WHAT TO DO
The full listing, returned exactly and free of pictures, is the expected answer.

GIVEN MATERIAL
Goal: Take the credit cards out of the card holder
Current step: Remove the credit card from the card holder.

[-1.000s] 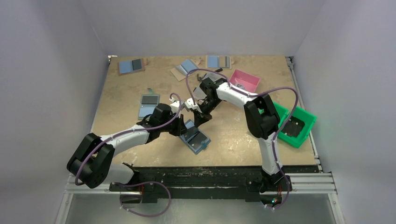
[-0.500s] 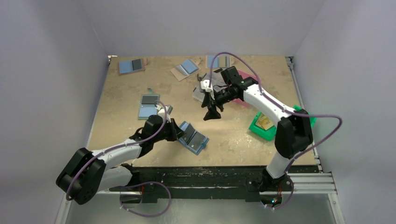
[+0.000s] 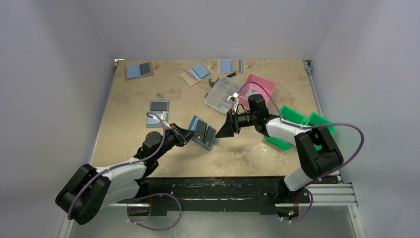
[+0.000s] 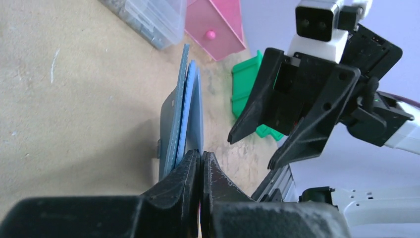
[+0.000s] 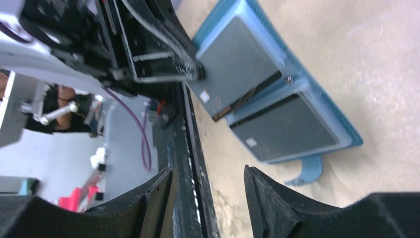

RESULT BELOW
Goal: Take the credit cards out of the card holder
Current step: Remove the credit card from the card holder.

[-1.000s] 
[-0.500s] 
[+0.000s] 
[+0.000s] 
[+0.000s] 

The submitted response is complete.